Exercise directions: Determine how many lines in the records include "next". Write the number and nothing more.
---- Given information
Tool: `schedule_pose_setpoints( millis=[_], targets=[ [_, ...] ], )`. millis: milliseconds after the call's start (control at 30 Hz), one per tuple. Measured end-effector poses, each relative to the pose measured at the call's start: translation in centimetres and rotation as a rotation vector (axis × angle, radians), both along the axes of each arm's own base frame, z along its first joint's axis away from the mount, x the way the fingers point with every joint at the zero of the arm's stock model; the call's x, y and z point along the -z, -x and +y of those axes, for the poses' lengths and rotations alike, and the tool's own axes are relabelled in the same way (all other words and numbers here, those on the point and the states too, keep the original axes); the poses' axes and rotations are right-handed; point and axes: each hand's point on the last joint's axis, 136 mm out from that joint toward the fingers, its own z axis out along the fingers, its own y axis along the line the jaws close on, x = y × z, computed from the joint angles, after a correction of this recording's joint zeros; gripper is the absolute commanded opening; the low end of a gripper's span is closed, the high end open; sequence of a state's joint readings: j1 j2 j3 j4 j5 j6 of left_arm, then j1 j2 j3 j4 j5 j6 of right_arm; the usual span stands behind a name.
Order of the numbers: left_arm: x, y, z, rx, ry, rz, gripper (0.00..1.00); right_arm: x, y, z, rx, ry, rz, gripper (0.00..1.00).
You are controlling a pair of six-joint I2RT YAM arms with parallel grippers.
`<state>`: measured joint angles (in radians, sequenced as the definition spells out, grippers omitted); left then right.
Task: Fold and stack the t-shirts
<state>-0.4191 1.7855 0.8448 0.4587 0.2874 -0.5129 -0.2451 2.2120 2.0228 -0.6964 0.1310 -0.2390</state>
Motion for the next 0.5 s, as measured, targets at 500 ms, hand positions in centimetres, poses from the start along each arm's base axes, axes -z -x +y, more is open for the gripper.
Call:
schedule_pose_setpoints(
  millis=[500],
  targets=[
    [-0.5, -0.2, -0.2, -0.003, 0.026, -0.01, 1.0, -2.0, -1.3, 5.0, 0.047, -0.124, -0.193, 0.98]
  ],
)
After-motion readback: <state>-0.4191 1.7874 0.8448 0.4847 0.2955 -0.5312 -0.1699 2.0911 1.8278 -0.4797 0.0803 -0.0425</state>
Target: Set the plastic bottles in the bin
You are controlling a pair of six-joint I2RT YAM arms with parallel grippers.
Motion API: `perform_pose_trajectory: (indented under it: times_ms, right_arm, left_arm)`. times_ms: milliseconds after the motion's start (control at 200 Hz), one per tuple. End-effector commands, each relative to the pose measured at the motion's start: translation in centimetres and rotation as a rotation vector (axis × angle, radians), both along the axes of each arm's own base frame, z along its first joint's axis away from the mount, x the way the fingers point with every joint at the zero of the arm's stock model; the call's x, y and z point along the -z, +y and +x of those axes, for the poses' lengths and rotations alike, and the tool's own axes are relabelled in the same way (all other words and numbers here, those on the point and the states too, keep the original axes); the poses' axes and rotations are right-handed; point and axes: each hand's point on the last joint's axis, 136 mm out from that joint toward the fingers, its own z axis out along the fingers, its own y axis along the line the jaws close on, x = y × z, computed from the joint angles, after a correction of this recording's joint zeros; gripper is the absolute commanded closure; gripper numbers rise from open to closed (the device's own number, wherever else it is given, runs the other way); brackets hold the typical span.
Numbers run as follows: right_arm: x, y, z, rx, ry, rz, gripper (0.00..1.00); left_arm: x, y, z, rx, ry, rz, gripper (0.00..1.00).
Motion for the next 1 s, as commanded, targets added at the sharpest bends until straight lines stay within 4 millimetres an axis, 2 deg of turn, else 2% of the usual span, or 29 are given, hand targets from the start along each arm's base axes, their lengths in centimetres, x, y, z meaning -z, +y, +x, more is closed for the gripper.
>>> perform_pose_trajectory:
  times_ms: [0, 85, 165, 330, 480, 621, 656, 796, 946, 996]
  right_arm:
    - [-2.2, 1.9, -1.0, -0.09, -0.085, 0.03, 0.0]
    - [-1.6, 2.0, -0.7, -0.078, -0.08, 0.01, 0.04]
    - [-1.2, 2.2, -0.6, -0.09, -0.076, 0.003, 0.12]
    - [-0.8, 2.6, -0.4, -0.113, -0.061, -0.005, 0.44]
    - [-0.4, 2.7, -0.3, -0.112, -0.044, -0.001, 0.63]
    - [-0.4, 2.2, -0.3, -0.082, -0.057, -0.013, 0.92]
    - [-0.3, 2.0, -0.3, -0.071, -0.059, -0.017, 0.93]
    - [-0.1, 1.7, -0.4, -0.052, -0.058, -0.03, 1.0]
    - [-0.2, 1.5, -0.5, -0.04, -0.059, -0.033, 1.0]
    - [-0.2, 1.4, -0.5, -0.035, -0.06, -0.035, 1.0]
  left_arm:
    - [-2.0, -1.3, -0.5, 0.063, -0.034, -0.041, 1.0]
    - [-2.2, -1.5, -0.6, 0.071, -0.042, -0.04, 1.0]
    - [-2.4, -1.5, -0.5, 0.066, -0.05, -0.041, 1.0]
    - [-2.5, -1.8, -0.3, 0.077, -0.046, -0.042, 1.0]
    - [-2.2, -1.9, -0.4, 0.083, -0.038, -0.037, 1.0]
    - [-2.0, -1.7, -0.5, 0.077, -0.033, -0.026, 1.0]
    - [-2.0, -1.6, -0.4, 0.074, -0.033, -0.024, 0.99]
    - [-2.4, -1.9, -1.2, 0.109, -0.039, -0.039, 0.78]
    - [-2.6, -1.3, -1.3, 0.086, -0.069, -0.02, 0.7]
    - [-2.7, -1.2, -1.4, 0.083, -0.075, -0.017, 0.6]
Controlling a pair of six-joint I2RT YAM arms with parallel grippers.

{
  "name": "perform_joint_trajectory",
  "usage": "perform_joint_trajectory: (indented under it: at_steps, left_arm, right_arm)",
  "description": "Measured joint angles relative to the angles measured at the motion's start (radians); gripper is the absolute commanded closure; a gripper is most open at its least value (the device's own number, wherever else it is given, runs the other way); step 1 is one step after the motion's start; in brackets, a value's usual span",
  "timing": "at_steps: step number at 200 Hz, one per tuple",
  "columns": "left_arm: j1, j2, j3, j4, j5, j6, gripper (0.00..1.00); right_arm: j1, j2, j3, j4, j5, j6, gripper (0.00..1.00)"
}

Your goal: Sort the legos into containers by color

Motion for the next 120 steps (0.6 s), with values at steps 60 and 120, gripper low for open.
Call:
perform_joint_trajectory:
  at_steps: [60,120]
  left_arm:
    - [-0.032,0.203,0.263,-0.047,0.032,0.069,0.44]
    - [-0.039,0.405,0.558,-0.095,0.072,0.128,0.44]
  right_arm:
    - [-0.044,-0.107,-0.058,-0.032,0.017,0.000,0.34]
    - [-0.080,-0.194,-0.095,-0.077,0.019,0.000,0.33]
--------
Problem solution: 3